Purpose To determine if experimentally induced chronic stress modifies expression of microscopic neoplastic lesions, cell proliferation, oxidative cell damage and global DNA methylation in CF-1 mice tongues exposed to chemical carcinogenesis and controls. Methodology Experimental study. Fourteen male CF1 mice were treated with 4-Nitroquinoline 1-oxide (4NQO), as well as induction of chronic stress usingmovement restriction method. Fourteen similar specimens were treated only with 4NQO; 14 identical animals received only movement restriction and 14 others received no treatment. 4NQO was administered in drinking water during 16 weeks. Restraint stress treatment was administered in four 21 day cycles, 45 min long.
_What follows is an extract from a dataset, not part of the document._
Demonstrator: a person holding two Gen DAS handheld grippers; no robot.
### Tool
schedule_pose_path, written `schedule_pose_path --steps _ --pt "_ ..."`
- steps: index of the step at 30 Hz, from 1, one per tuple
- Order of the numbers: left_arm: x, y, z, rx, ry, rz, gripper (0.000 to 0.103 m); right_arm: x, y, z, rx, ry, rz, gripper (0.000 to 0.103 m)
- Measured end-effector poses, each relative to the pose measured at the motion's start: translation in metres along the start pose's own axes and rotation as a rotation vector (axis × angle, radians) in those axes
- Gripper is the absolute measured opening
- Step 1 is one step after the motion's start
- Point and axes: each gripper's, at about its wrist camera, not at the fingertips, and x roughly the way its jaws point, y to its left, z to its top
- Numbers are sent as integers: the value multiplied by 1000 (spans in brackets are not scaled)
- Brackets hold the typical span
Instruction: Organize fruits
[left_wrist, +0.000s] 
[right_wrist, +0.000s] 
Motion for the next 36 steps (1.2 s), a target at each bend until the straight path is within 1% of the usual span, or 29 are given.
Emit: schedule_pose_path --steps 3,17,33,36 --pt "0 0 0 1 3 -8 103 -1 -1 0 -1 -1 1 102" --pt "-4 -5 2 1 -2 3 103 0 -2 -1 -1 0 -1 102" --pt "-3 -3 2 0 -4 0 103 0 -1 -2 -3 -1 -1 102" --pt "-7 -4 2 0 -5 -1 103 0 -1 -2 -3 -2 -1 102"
All animals were sacrificed after 30 weeks. Blood samples were obtained to analyze amount of circulating corticosterone. Tissue samples were obtained to determine presence or absence of microscopic neoplastic lesions (Acantosis, Dysplasia, Carcinoma); severity of microscopic lesions (Differentiation Degree, Tumor Invasion Front); and immunohistochemical Ki67 and 8OHdG expression. Finally, percentages of global DNA methylation were determined. Software’s SPSS Statistics v19 and GraphpadPrism 5 were used for statistical analyses. Results Corticosterone levels (p = 0.042); microscopic neoplastic lesions (Acantosis, p = 0.001; Dysplasia, p = 0.001; Invasive Carcinoma, p = 0.005); cell proliferation (p = 0.001); oxidative cell damage (0.001) and global DNA methylation (p = 0.037) showed statistically significant differences among all groups. Differences were not statistically significant when only 4NQO-treated groups were analyzed. Conclusions Movement restriction induced chronic stress modifies corticosterone levels and global DNA methylation; however, it does not influence the development of experimentally induced neoplastic lesions.